⚠️Laporan UNESCO Tahun 2025 mengutip ICSU (2017) menyatakan dengan tegas:
📍”Nutrisi dan capaian pendidikan terhubung dalam banyak hal. Gizi yang tidak layak memperlambat perkembangan otak, mengganggu sekolah dan proses pembelajaran, dari masa kecil hingga dewasa.”
📍”Ketidakcukupan makanan di tingkat rumah tangga seringkali berpengaruh pada menurunnya capaian akademik. Mulai dari keluarga tidak mampu mengupayakan pendidikan, anak putus sekolah karena bekerja, atau jika mereka sekolah tidak mampu berkonsentrasi dan fungsi kognitif mereka berkurang karena kelaparan dan kurang gizi.”
🗒️ Itulah mengapa MBG sangat penting
Lalu apa hubungannya MBG dengan peningkatan kognitif anak?

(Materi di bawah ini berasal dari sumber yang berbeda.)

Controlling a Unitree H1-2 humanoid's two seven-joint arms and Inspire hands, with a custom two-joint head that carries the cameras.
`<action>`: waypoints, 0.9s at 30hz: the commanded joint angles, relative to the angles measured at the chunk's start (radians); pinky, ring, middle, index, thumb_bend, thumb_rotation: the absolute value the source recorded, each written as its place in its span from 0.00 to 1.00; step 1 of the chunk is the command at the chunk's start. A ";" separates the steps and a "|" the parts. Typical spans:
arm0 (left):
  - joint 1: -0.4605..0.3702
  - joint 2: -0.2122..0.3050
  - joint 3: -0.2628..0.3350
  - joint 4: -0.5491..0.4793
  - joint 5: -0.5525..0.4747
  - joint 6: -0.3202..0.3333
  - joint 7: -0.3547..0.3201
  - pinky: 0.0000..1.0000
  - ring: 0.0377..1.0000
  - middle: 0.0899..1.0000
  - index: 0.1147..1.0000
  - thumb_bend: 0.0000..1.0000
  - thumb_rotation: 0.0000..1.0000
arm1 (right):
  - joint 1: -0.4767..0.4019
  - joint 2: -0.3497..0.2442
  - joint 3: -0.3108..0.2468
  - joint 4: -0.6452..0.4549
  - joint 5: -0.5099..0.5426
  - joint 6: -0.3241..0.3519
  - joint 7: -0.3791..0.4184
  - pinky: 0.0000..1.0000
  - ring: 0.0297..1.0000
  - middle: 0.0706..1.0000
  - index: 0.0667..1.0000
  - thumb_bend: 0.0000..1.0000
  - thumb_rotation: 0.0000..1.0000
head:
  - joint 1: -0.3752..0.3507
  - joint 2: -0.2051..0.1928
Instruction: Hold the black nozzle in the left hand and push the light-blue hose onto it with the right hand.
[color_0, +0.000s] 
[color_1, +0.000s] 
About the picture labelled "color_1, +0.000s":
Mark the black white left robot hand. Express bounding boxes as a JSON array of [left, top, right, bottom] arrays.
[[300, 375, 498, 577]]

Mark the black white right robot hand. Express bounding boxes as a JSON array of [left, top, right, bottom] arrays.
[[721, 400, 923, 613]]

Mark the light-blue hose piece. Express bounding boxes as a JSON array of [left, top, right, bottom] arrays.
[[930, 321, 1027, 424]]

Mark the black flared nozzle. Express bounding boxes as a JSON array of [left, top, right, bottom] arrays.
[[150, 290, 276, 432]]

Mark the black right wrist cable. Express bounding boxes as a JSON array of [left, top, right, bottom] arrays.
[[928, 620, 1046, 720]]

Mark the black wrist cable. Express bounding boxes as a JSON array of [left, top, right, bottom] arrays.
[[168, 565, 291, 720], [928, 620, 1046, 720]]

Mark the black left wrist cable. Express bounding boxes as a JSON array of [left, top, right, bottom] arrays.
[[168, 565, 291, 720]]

Survei skala besar di Indonesia membuktikan…
1️⃣Sekolah penerima MBG mencatatkan rata-rata PENURUNAN GANGGUAN BELAJAR AKIBAT LAPAR lebih besar 2,37 poin persentase dibandingkan sekolah yang belum menerima.
2️⃣Di wilayah Indonesia Timur, penurunan gangguan belajar akibat lapar pada sekolah penerima MBG bahkan tercatat 14,85 poin persentase LEBIH BESAR dibandingkan sekolah yang belum melaksanakan MBG.
Kesimpulannya:
✅Pencapaian ini mengisyaratkan bahwa intervensi gizi melalui MBG tidak hanya memenuhi kebutuhan dasar siswa, tetapi juga memperkuat kesiapan dalam mengikuti pembelajaran.

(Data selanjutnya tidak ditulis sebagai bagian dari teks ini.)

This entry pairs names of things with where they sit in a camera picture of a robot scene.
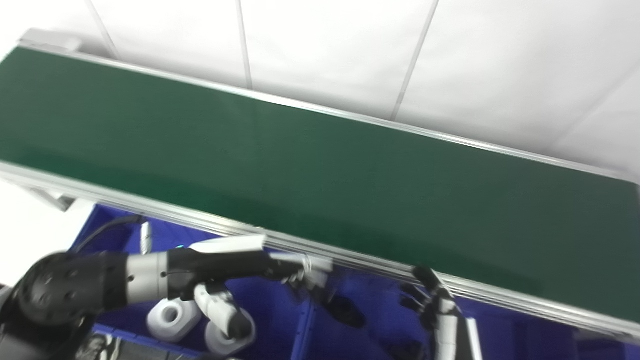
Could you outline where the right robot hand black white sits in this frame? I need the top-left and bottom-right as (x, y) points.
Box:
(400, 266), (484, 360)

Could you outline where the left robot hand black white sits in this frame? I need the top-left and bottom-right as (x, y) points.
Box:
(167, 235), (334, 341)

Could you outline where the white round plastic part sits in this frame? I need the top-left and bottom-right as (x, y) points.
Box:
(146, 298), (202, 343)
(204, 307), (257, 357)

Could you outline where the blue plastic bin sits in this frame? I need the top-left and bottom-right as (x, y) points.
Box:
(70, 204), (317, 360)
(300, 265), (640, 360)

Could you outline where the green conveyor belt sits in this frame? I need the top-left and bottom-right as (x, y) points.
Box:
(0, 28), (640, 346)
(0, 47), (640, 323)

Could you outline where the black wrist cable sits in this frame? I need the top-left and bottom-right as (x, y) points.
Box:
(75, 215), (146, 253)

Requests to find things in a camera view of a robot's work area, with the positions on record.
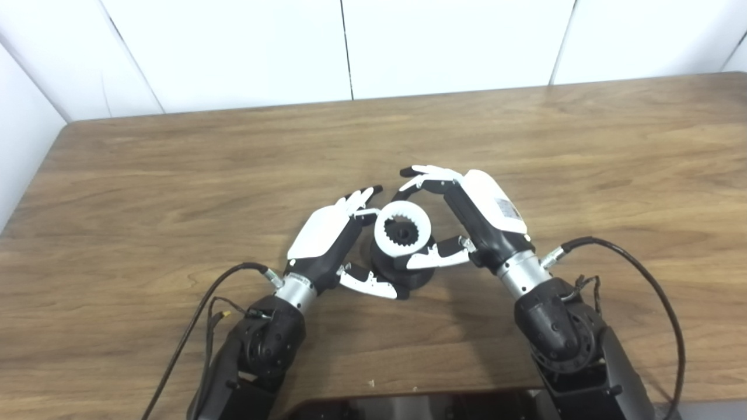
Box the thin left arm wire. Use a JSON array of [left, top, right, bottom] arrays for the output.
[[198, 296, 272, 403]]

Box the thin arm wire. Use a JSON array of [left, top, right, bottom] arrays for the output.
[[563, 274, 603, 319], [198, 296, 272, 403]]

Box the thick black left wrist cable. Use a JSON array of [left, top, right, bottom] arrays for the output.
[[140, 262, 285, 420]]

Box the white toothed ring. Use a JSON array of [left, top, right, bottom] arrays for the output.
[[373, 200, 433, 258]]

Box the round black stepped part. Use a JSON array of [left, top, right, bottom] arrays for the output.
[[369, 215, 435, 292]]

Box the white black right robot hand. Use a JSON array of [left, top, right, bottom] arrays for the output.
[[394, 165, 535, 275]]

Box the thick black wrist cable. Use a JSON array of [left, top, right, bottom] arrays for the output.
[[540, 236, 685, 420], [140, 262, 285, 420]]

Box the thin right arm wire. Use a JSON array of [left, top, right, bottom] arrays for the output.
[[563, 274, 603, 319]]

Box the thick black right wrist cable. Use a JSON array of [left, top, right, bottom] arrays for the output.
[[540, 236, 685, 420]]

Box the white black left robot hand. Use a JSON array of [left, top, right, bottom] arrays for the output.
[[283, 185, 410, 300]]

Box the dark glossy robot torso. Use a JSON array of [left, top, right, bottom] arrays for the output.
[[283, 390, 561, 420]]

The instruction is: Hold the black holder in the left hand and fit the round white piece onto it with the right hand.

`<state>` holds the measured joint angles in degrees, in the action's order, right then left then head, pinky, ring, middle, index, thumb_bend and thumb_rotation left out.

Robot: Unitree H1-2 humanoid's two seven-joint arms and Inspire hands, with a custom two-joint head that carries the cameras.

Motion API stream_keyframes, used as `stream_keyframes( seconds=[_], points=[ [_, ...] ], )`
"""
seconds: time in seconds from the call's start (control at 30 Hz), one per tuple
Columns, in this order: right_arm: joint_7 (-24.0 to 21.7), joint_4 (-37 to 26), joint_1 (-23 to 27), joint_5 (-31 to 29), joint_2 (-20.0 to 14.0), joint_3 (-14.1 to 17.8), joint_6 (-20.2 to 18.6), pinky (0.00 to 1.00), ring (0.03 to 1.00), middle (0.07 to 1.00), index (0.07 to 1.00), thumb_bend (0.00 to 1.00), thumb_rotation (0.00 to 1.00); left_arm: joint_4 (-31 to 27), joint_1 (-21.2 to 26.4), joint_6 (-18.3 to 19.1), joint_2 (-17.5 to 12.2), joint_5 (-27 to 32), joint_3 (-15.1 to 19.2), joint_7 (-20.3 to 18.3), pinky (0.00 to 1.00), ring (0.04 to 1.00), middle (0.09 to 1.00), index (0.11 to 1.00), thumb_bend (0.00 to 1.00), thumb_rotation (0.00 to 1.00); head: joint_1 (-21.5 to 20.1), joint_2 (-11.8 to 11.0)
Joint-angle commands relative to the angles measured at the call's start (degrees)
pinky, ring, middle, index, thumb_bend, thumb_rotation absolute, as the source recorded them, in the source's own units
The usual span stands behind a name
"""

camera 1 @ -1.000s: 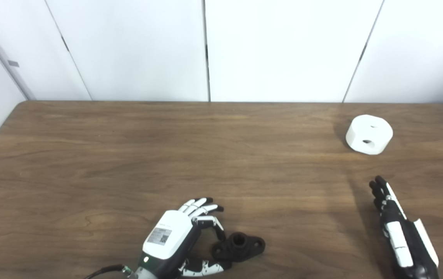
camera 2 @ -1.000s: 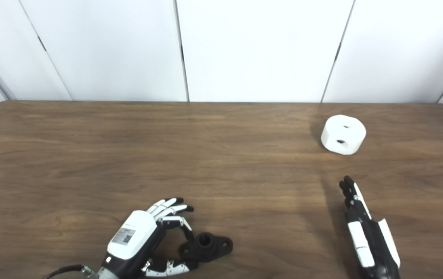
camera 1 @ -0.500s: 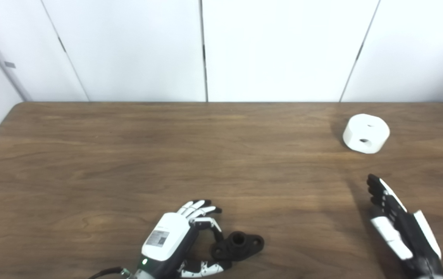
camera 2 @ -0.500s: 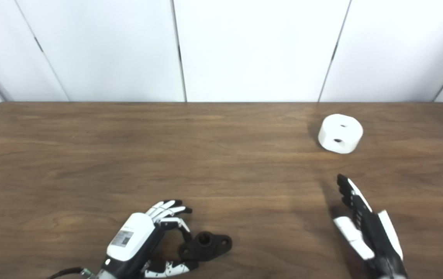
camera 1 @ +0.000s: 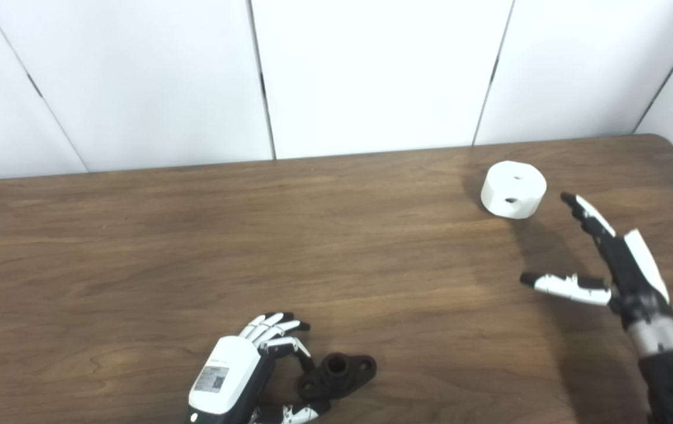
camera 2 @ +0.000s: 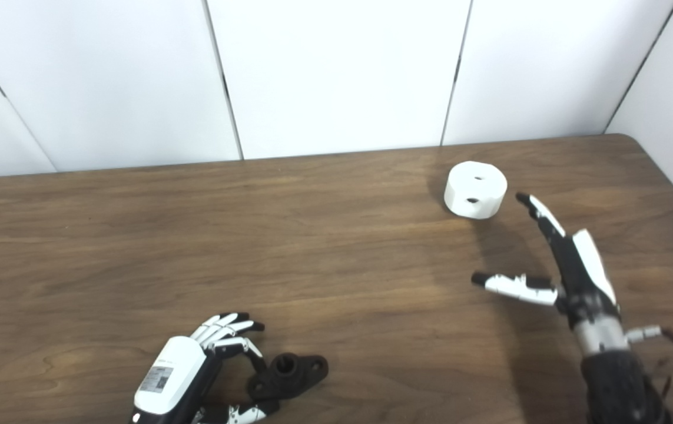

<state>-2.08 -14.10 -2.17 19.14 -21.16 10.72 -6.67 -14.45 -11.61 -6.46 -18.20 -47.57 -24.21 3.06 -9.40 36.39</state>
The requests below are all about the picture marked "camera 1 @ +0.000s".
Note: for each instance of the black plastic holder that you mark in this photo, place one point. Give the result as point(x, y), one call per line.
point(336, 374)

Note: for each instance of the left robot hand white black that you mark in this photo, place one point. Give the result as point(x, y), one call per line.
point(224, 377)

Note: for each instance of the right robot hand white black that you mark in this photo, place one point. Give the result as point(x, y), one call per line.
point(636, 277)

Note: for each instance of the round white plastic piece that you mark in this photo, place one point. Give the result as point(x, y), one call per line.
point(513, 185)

✅Data ini menjadi bukti kuat bahwa bagi anak-anak di wilayah Indonesia Timur, kehadiran program MBG adalah kunci penting untuk menghapus bayangan.
—
Keterangan
Temuan ini diketahui dari hasil survei evaluasi yang terintegrasi dalam kerangka Tujuh Kebiasaan Anak Indonesia Hebat (7KAIH), yang salah satunya membiasakan makan sehat dan bergizi.
Survei dilakukan melalui Kemendikdasmen melalui Puspeka. Dilakukan pada tahap baseline Mei–Juni 2025 hingga November–Desember 2025, melibatkan 1.203.309 responden murid secara nasional.